Does Solr should or can be used in the second case? If so, what is the normal approach to use?
Besides what #Mysterion proposed of filter queries you should take a look at Solr Facets which gives you very powerful catogory-like searching.
You also might want to consider multivalue field for categoryParentIds which will contain the parent categories that the product is in and thus combined with filter query and or facets will get your parent category searching.
Yes, you could use similar approach in Solr, by attributing your products with categoryId and later, while searching add filter query similiar to SQL, categoryId:10000
For more info about filter query, take a look here - http://wiki.apache.org/solr/CommonQueryParameters#fq
I have two tables contacts and inventory. These two tables are not related. I want to index these two tables and search using Solr.
Is this possible?
If some part of your application needs to search for contacts, and another one needs to search in the inventory, create two separate indices. Storing wildly different data in the same index is almost never a good idea, it complicates things unnecessarily. As the Solr wiki wisely says:
The more heterogeneous (different
kinds of data) you have in one field
or in one index, the less useful it
is.
You don't need to have multiple Solr instances to accomodate multiple indices, you can easily manage this with multi-core.
I found a very helpful answer to this question here, including some guidance on using "multiple indexes" vs. "multiple document types in one index". The post also links to example code on github that I found very useful.
Yes, you can do that. Simply create a Solr schema, that contains all fields necessary for both tables and add another field, that contains the table name. During indexing, add the table name property to the fields you want to index. During searching also always include a query parameter for the table name field.
As an alternative, you can setup multiple instances of Solr. But you should do this only, if we are talking about massive amounts of data here (like millions of table rows).
I am a bit confused as to where SOLR usage ends and where it begins.
I use php with a relational mysql db for a shopping site where all tables are related to the product table joining the tables as theyre queried. Needless to say its too slow!
e.g.
Category table - catid, catname, catdesc
Brand table - brandid, brandname, branddesc
Product table - productid, productname, productdesc, catid, brandid
(I also use ranges for price ranges etc)
I am wondering whether I should use SOLR to index the whole relational schema or whether just to index the product table alone and let my application work as it currently does.
If I just switch the product table to use SOLR are there any caveats to this?
e.g. in mysql I can do a fulltext search while joining the brand table. This will allow brands to also be searched upon. Is it possible to achieve the same thing just by switching the product table to SOLR? Are there any other caveats I should be looking out for.
I also would like to create a new table for "searches". This would allow me to use keywords in a mysql table in the following way:
Searches table - searchterm (e.g. lipstick), synonyms (e.g. lipstick, lips etc.)

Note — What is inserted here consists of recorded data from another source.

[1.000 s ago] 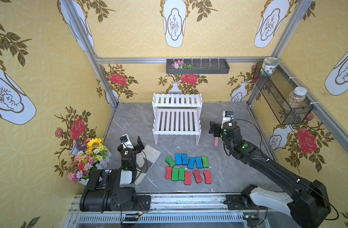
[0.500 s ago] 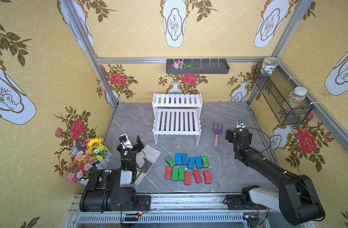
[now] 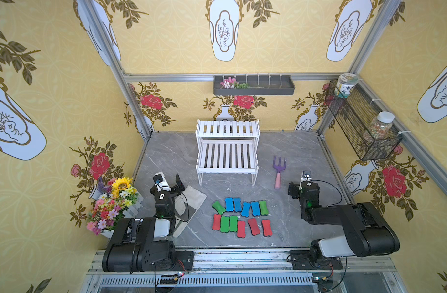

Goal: Remove the whiteboard erasers from the shelf
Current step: Reset both arms

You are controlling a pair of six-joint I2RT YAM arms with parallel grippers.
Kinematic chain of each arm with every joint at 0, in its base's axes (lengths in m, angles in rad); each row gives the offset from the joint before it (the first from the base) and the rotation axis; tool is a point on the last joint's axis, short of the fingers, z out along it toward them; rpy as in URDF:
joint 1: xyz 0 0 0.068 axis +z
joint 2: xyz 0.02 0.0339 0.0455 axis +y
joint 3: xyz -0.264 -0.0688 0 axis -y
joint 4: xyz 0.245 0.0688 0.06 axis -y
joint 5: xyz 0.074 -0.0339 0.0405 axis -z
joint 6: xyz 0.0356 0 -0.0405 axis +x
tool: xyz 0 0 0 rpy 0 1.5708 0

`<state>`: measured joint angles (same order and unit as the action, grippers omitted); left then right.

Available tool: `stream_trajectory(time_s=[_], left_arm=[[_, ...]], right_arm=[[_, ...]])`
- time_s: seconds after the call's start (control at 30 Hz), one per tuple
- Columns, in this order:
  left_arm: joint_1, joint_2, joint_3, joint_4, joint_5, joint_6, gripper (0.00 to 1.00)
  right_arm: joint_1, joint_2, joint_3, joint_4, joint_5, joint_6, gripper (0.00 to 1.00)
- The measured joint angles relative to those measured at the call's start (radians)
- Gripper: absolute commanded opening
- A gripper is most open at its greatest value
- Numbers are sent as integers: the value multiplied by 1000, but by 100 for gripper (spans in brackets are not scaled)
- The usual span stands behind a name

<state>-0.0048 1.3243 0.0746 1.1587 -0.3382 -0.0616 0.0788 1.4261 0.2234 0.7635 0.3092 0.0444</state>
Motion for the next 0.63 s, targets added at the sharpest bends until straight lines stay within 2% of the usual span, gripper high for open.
stream_trajectory(time_s=[0.2, 0.63], left_arm=[[0, 0, 0, 0, 0, -2, 100], [0, 0, 0, 0, 0, -2, 99]], right_arm=[[-21, 5, -1, 103, -41, 4, 97], [-23, 11, 0, 104, -44, 8, 97]])
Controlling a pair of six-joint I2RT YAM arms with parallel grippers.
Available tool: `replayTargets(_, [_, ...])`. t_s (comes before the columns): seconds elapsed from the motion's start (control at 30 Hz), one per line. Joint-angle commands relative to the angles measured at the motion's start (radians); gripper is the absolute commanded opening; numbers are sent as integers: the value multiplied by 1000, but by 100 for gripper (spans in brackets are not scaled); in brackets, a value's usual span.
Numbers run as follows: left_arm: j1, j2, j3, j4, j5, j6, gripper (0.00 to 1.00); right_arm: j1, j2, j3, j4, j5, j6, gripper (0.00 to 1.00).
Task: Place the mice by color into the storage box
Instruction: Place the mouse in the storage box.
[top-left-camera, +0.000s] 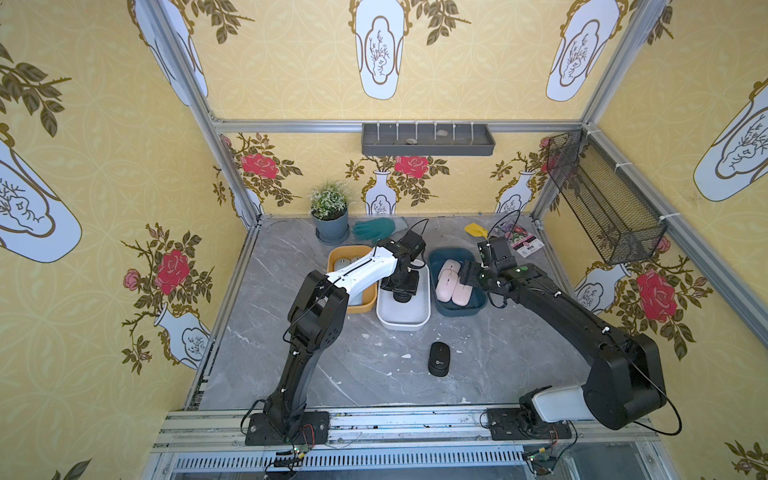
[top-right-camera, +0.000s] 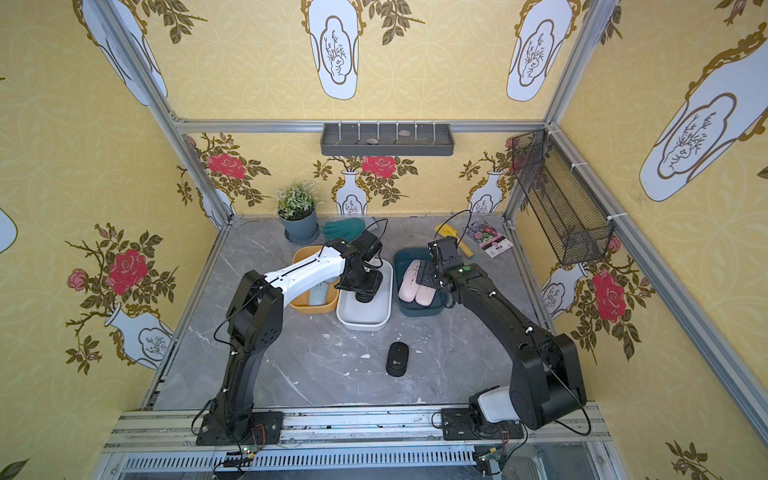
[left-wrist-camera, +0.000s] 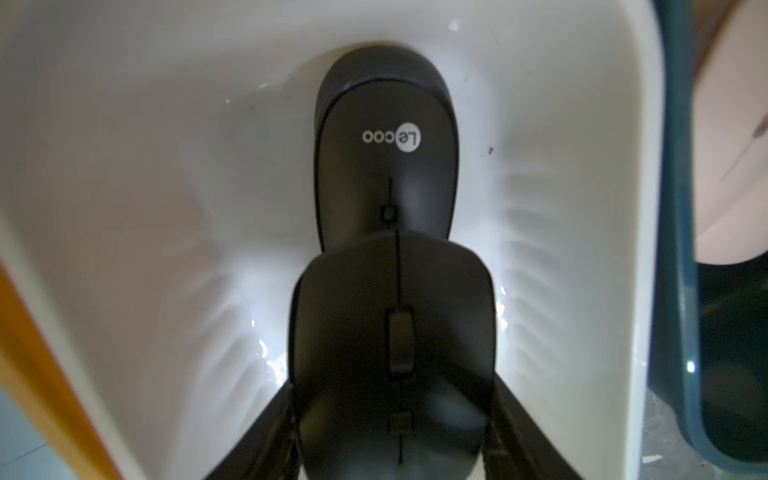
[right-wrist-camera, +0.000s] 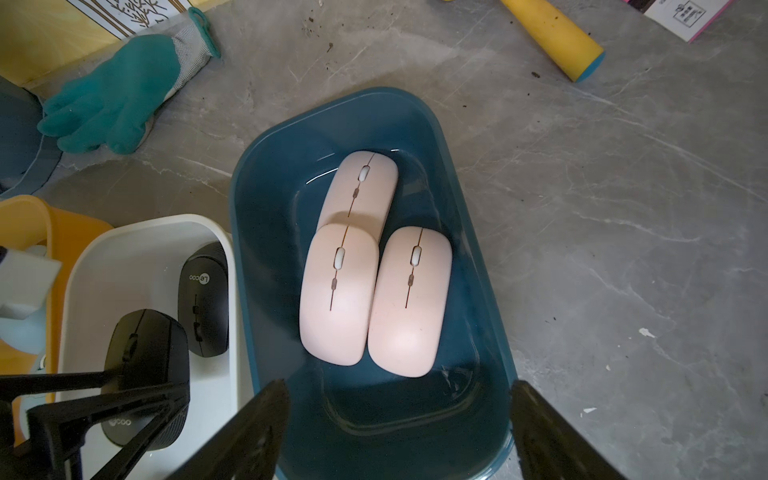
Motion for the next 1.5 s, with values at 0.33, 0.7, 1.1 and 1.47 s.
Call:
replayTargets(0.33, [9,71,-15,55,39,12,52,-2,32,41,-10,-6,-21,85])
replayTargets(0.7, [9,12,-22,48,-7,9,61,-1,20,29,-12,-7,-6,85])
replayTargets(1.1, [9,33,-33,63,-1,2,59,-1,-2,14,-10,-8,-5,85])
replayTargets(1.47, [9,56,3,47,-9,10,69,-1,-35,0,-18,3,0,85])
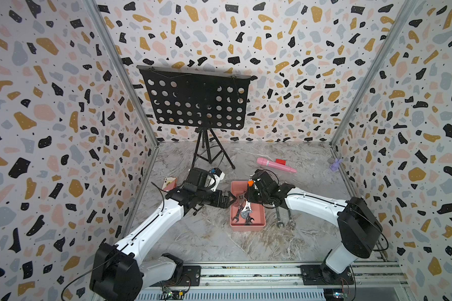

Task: Take out the wrench from the storage box
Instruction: Pick up the wrench from the storage box, then place the wrench at the center of the board.

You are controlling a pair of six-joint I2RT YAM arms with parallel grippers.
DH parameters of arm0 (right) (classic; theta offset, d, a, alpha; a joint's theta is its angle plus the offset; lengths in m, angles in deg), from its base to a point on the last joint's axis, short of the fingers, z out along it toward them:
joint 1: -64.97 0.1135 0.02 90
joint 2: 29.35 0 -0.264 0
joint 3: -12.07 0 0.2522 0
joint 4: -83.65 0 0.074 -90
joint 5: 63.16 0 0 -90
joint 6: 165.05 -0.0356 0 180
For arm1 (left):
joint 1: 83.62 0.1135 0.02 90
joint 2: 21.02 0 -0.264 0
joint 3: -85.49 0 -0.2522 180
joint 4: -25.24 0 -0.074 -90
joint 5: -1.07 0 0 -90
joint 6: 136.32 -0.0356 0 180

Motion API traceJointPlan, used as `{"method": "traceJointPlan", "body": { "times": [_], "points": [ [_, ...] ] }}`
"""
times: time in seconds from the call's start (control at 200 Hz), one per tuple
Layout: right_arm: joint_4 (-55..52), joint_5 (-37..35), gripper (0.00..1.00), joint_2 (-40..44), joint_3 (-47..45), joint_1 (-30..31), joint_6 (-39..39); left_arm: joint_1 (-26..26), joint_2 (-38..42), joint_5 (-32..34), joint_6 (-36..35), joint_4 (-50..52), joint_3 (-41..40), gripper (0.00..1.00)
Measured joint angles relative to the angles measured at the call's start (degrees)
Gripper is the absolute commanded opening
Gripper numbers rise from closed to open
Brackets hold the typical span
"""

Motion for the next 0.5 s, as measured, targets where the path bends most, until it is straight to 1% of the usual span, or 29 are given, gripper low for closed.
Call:
{"method": "traceJointPlan", "body": {
  "times": [0.3, 0.501],
  "points": [
    [-2.89, -0.76, 0.0, 6.58, -0.22, -0.83, 1.33, -0.02, 0.0, -1.03, 1.18, -0.31, 0.0, 1.0],
    [-7.41, -0.44, 0.0, 15.26, -3.15, -5.14, 3.28, -0.61, -0.76, -1.29, 2.73, -1.03, 0.33, 1.0]
  ]
}}
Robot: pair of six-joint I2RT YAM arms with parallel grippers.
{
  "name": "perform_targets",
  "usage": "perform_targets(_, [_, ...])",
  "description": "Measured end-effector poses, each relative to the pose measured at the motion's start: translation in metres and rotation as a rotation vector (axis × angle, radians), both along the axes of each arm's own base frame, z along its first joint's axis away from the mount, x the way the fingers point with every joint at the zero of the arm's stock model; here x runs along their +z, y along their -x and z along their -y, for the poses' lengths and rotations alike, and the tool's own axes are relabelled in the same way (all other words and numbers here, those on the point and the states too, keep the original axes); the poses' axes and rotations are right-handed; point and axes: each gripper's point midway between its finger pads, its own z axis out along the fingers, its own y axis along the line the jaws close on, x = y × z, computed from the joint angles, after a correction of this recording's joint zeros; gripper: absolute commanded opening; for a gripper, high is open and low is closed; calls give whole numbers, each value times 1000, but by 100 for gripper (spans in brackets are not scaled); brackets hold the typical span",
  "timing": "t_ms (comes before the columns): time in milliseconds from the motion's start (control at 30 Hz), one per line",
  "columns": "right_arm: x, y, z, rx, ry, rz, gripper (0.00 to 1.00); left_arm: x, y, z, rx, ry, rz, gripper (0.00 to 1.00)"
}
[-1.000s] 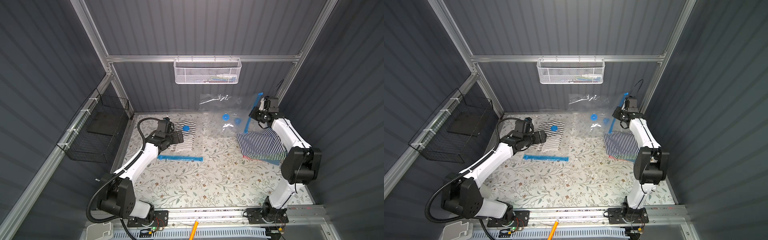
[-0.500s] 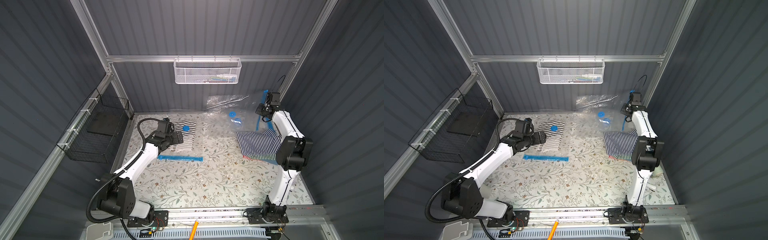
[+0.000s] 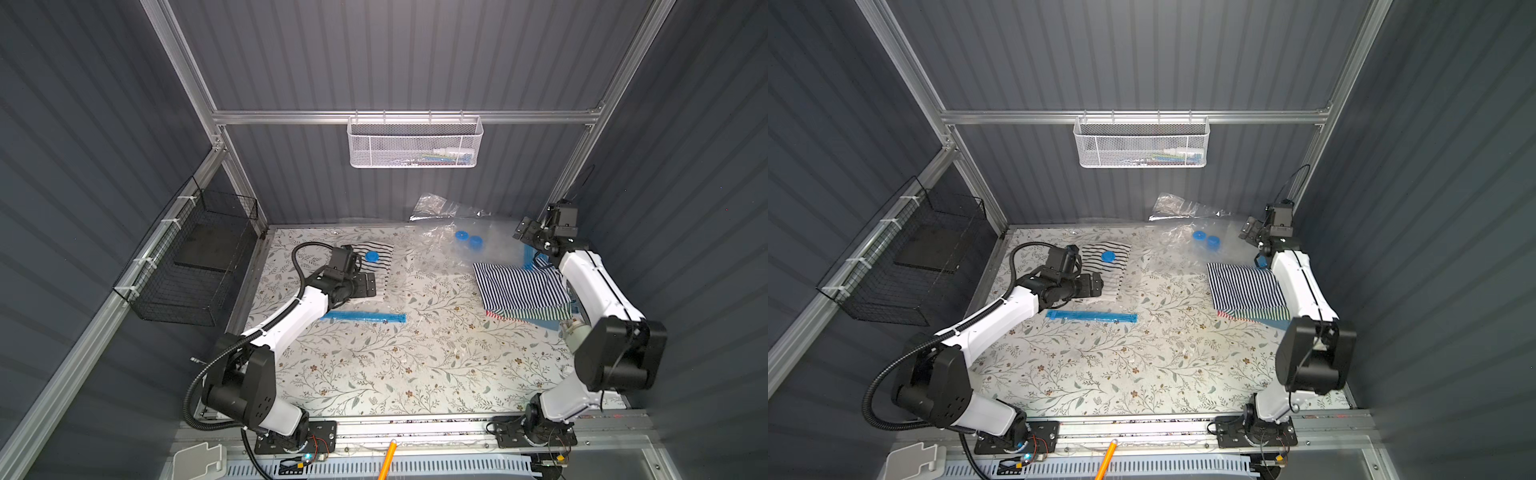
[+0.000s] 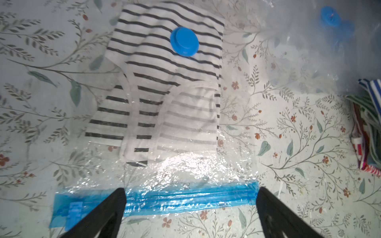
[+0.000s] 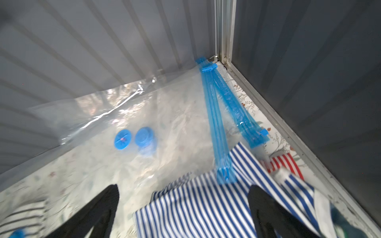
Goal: Take the tank top out of the vacuum bag
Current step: Place the vacuum bag inside the vacuum bag, then adjust the vacuum bag at the center of the board.
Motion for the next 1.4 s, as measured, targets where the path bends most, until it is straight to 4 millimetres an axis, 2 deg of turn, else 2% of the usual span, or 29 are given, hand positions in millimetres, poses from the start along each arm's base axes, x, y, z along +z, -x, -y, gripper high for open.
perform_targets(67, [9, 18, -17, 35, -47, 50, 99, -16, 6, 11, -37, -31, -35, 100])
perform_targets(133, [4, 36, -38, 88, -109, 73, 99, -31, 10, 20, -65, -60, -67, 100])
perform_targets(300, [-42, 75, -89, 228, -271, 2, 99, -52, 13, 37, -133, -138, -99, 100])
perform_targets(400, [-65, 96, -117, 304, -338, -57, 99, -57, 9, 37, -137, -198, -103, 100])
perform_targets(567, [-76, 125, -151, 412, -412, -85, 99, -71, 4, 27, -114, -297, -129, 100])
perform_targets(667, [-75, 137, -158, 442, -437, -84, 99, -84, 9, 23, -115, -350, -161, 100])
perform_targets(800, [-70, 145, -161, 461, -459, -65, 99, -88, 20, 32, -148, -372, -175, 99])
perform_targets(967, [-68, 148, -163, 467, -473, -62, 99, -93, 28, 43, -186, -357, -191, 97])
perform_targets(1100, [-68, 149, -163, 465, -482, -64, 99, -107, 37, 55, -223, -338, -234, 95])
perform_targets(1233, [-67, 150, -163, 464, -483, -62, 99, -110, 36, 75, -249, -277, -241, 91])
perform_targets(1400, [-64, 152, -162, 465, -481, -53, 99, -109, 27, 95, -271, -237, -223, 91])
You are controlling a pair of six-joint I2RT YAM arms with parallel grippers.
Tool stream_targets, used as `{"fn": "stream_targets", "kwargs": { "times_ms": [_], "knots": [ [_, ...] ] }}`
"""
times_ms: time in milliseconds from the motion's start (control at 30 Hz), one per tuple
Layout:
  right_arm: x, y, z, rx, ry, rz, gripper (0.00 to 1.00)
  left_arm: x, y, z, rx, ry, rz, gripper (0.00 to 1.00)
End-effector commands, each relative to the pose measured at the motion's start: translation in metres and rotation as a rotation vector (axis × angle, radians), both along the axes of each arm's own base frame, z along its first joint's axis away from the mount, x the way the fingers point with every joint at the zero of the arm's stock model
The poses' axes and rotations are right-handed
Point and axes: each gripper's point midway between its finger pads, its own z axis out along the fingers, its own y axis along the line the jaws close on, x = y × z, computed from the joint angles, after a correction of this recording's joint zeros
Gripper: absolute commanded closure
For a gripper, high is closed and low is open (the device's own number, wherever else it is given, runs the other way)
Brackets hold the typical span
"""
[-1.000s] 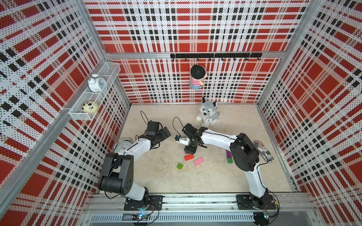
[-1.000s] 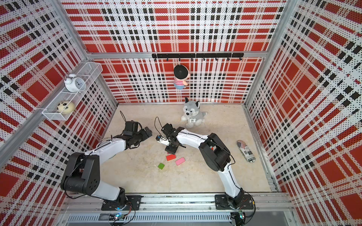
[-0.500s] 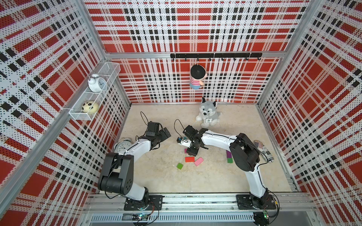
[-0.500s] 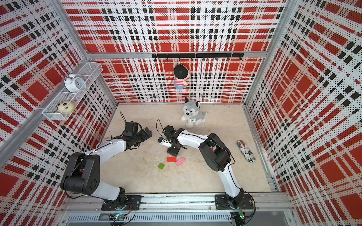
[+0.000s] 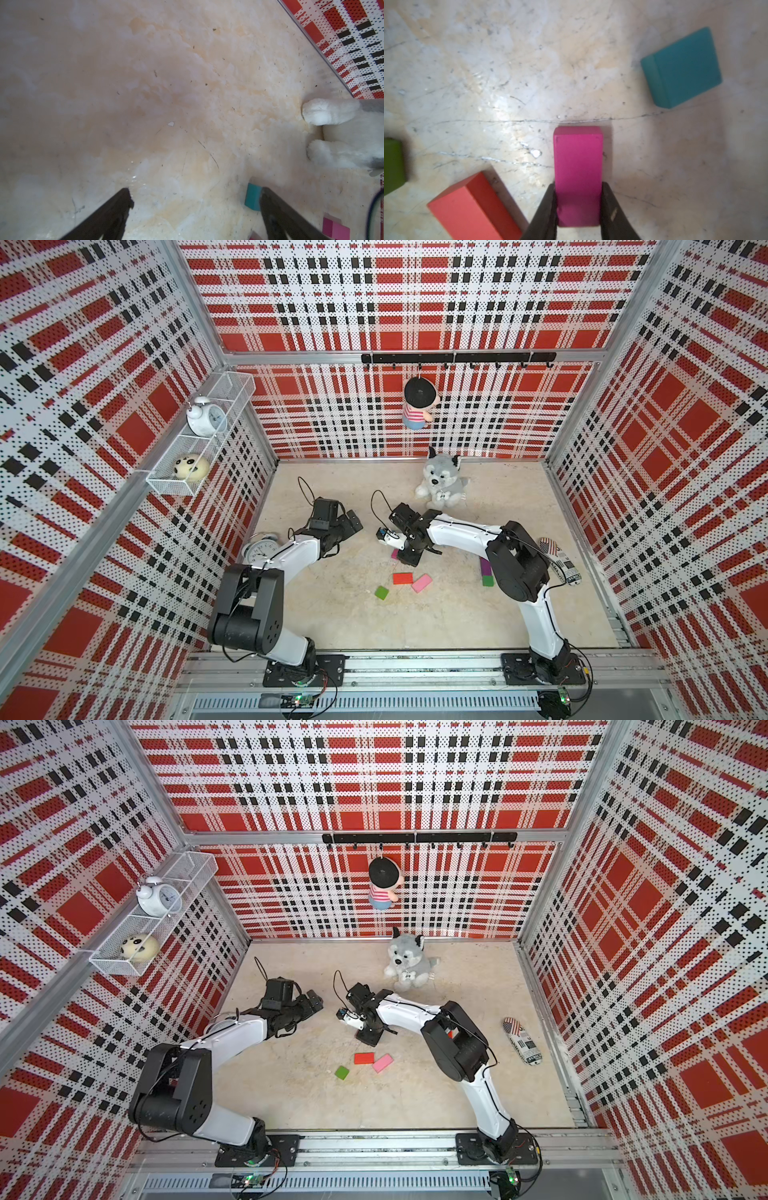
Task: Assemble the number 7 with building blocks
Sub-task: Pick up the building block from the center of the board, then place the building block at the center of the board.
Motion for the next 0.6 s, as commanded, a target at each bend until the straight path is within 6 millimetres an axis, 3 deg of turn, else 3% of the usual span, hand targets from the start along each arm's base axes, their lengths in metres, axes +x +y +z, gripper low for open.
{"fn": "stream_targets", "kwargs": {
  "times_ms": [0,133,167,333,567],
  "knots": [
    [0.016,-0.013,0.021,0.07,-0.022,-0.069,0.75,0.003,-0.013,-0.003,-0.008,-0.002,-0.03,0.02],
    [0.031,-0.025,0.039,0.069,-0.094,-0.067,0.76,0.011,-0.032,-0.006,-0.008,0.007,-0.076,0.02],
    [0.033,-0.029,0.037,0.052,-0.103,-0.053,0.76,0.009,-0.049,-0.008,-0.008,0.011,-0.12,0.02],
    [0.045,-0.031,0.023,0.005,-0.097,-0.028,0.76,0.018,-0.081,-0.018,-0.024,0.039,-0.186,0.02],
    [0.05,-0.023,0.015,0.014,-0.098,-0.001,0.73,0.018,-0.084,-0.024,-0.043,0.055,-0.177,0.02]
  ]
}}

ie. this would allow me to search upon multiple terms at the same time - a good time to use SOLR facets maybe instead of storing searches in mysql?, or should I just use mysql to store the searches and pull the products from SOLR?
Any help is gladly appreciated
NO NEED TO SWITCH
You don't want to "switch" -- just like using full-text indexing in MySQL (or using something like Sphinx), the full-text index is separate from the database tables.
What you want to do is figure out what you're searching for and index that in Solr -- it may well be just products. That's certainly an easy first step.
Basically you'll:
index the appropriate column(s) into Solr
use Solr for the searching
use the Solr results to point back to the records from the database
I'm more Ruby and Java than PHP, but you'll basically be talking to Solr for the full-text search and using that to find the records you want to display.